Apple has begun rejecting apps that ignore its new App Tracking Transparency policy as it moves ahead toward the launch of iOS 14.5.  

So, what’s happening?

Reports indicate Apple has started rejecting apps that ignore this new policy, which extends to iPhones, iPads, and tvOS. The policy requires that apps seek express permission to access the advertising identifier (IDFA) of a person’s iPhone in order to track them for ad targeting purposes. The policy also forbids developers from using other methods to track users.

This is set to come into full effect with the introduction of iOS 14.5, which we now expect to arrive next week — with a potential Apple event to follow.
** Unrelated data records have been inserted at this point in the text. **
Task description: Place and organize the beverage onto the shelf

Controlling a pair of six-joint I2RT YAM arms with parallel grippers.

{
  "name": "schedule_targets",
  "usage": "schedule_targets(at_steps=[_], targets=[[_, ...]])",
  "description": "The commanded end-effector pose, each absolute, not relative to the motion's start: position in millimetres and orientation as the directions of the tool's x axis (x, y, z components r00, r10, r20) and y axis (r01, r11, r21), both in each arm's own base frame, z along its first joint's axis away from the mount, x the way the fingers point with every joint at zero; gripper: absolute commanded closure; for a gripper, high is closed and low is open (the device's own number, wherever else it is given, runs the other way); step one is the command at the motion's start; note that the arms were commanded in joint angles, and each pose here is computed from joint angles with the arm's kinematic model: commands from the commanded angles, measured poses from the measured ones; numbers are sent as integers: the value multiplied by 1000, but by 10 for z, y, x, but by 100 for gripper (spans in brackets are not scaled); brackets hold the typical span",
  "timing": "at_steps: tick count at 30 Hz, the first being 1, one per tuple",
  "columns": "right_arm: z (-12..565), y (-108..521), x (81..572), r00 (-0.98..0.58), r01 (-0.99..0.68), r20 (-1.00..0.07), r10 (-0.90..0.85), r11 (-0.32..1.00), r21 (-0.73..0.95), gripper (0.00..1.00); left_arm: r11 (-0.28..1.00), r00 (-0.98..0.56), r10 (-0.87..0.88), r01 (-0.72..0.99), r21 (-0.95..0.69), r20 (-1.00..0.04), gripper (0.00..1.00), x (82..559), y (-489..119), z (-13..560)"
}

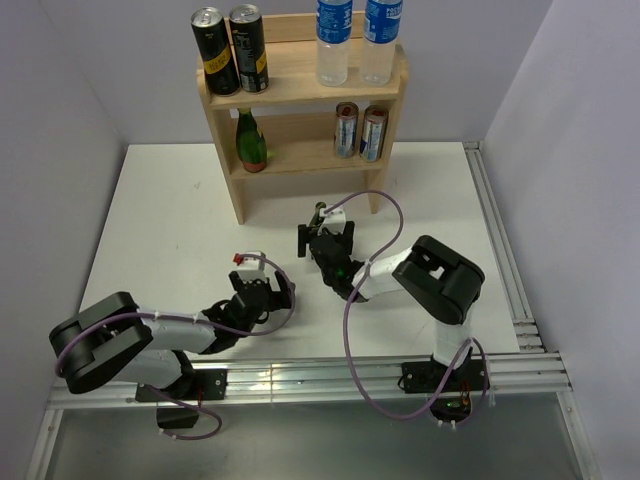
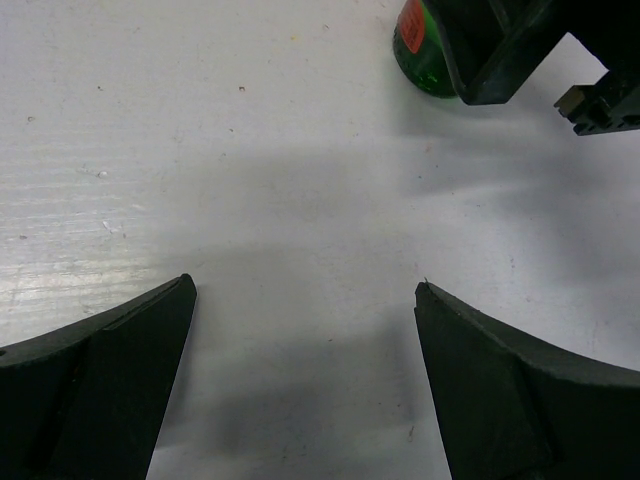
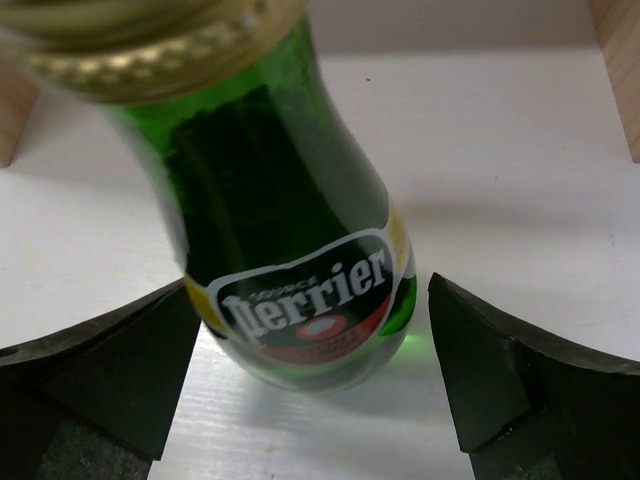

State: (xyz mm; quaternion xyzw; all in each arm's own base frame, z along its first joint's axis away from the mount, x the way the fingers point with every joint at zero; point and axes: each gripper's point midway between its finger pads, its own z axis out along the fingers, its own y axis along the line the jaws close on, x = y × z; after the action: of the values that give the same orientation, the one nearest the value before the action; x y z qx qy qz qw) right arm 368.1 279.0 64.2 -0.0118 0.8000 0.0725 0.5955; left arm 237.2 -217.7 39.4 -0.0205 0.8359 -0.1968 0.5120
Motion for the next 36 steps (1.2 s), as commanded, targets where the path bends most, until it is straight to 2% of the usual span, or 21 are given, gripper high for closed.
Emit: schedule_targets(at_steps=[1,13,17,25,30,33,36], targets=[[859,2792,3879,-215,-57,-966,142,986,158,0,902,-456,-262,198,-384,-850,2,2388,-2270,460],[711,2902,3996,-274,-24,-946,175,982,188,0,904,-475,-244,206,-376,-845,2,2402,-2365,321],[718,2897,4012,-272,-10,-945,181,982,191,6,905,-479,-241,202,-373,-844,2,2373,-2362,303],[658,2886,4050,-304,27,-940,156,987,155,7,905,-454,-261,191,-379,-852,2,2334,-2252,423],[628,2890,4069,-325,47,-932,162,987,156,11,904,-442,-278,179,-388,-853,2,2311,-2174,480],[611,2886,4084,-338,55,-926,170,985,161,22,903,-434,-290,170,-394,-853,2,2296,-2125,515],[591,2902,4097,-349,54,-924,158,987,148,45,901,-426,-303,162,-401,-853,2,2276,-2067,546]])
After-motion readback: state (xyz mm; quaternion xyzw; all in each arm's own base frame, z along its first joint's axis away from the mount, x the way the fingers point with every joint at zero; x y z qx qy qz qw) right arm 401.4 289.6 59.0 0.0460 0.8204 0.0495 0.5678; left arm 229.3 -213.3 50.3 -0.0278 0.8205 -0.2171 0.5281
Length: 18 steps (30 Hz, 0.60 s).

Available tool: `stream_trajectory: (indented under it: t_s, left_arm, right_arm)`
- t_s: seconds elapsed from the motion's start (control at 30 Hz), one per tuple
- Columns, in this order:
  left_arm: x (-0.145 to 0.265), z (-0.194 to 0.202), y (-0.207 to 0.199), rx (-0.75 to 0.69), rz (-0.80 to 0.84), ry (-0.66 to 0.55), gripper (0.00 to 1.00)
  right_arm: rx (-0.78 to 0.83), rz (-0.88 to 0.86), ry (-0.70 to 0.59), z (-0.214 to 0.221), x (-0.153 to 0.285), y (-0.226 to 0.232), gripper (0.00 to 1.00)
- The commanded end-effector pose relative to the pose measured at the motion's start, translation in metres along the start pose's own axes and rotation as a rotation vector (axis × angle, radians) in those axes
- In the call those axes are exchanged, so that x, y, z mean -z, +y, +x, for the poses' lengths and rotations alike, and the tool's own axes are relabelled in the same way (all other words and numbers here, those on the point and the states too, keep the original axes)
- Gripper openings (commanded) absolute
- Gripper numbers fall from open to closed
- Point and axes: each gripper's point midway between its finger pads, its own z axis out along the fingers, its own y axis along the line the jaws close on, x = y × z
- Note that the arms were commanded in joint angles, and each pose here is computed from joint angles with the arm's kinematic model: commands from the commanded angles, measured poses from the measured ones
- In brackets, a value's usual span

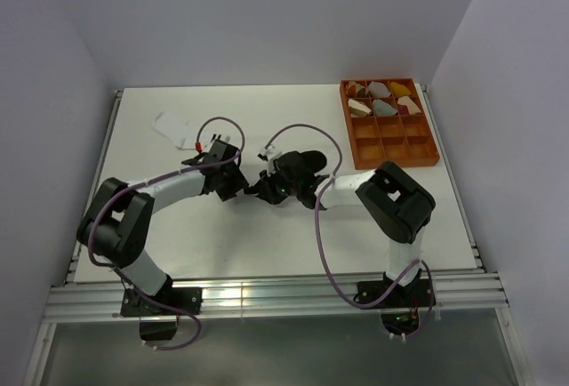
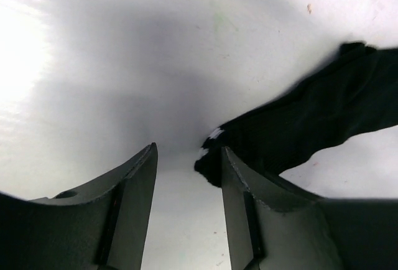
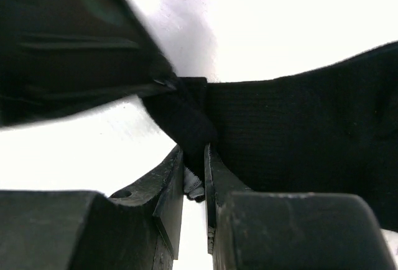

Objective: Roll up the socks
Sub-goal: Roll the sock at the center of the board.

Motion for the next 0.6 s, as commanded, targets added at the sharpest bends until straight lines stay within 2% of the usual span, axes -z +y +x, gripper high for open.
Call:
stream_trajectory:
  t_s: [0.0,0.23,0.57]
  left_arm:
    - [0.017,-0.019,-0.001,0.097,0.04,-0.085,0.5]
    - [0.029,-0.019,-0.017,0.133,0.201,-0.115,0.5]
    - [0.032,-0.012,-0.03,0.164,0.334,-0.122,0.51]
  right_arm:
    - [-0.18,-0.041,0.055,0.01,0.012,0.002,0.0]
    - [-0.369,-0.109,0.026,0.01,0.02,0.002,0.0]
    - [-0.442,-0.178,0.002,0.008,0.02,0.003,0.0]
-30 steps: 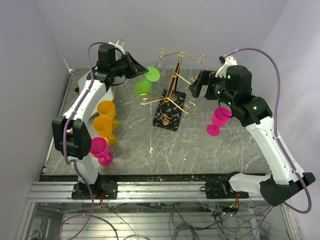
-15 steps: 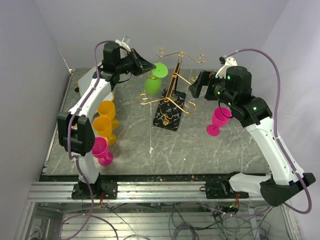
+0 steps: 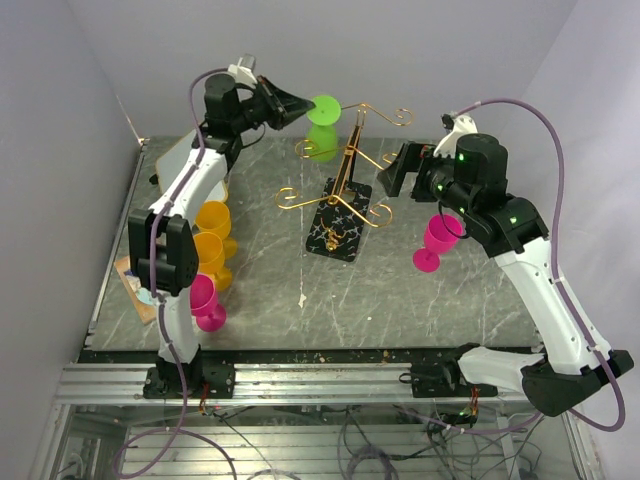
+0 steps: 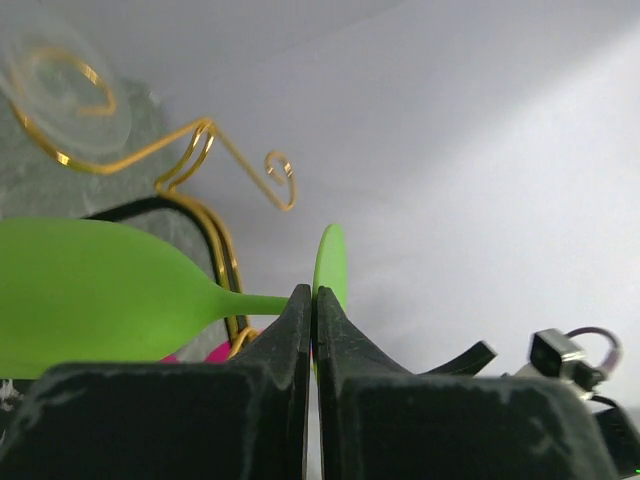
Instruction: Take the wine glass off the wine glass rack
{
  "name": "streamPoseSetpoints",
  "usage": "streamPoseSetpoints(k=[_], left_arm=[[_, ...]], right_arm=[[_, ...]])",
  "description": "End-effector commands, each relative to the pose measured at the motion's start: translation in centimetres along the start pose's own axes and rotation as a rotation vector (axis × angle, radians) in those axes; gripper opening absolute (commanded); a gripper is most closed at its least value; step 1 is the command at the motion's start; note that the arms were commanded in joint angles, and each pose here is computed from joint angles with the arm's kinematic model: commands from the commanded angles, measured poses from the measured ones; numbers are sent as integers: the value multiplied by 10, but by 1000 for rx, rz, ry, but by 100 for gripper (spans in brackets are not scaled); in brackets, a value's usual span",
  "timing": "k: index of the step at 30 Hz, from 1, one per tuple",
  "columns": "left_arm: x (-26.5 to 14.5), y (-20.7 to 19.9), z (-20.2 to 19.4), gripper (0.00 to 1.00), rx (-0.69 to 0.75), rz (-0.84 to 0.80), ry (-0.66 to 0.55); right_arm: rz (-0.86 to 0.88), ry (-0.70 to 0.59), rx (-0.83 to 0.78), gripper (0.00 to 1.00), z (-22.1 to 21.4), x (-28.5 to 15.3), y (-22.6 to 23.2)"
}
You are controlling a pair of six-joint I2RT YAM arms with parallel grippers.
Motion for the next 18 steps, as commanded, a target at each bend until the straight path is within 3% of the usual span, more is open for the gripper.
streamPoseSetpoints(k=[1, 8, 18], left_arm=[[-19, -50, 49, 7, 72, -171, -119], [-61, -109, 60, 7, 96, -370, -157], [-132, -179, 12, 7, 75, -561, -142]], right_arm=[[48, -8, 24, 100, 2, -4, 7], [97, 4, 40, 99, 5, 1, 16], [452, 19, 204, 100, 19, 13, 74]])
Point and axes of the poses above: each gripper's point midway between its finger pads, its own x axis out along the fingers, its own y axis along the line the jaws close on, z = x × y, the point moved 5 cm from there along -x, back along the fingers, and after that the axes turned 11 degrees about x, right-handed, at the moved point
The idea is that app users have the chance to deny permission to track them across other apps and websites. Instead, they are shown a message that asks for permission to do so, states that permitting it may enable a better experience, but still allows them to ask the app not to track them.

Apple is also warning developers that any sneaky attempts to sidestep this policy by hiding or obfuscating such identifiers within apps can lead to the termination of a developer’s account.

A dreadful attack on openness (not really)

Apple critics say the company is breaking the internet by making it harder for advertisers who make online experiences weird and spooky with surveillance advertising.  Strangely enough, the biggest critics seem to be the same entities that build their businesses around privacy erosion.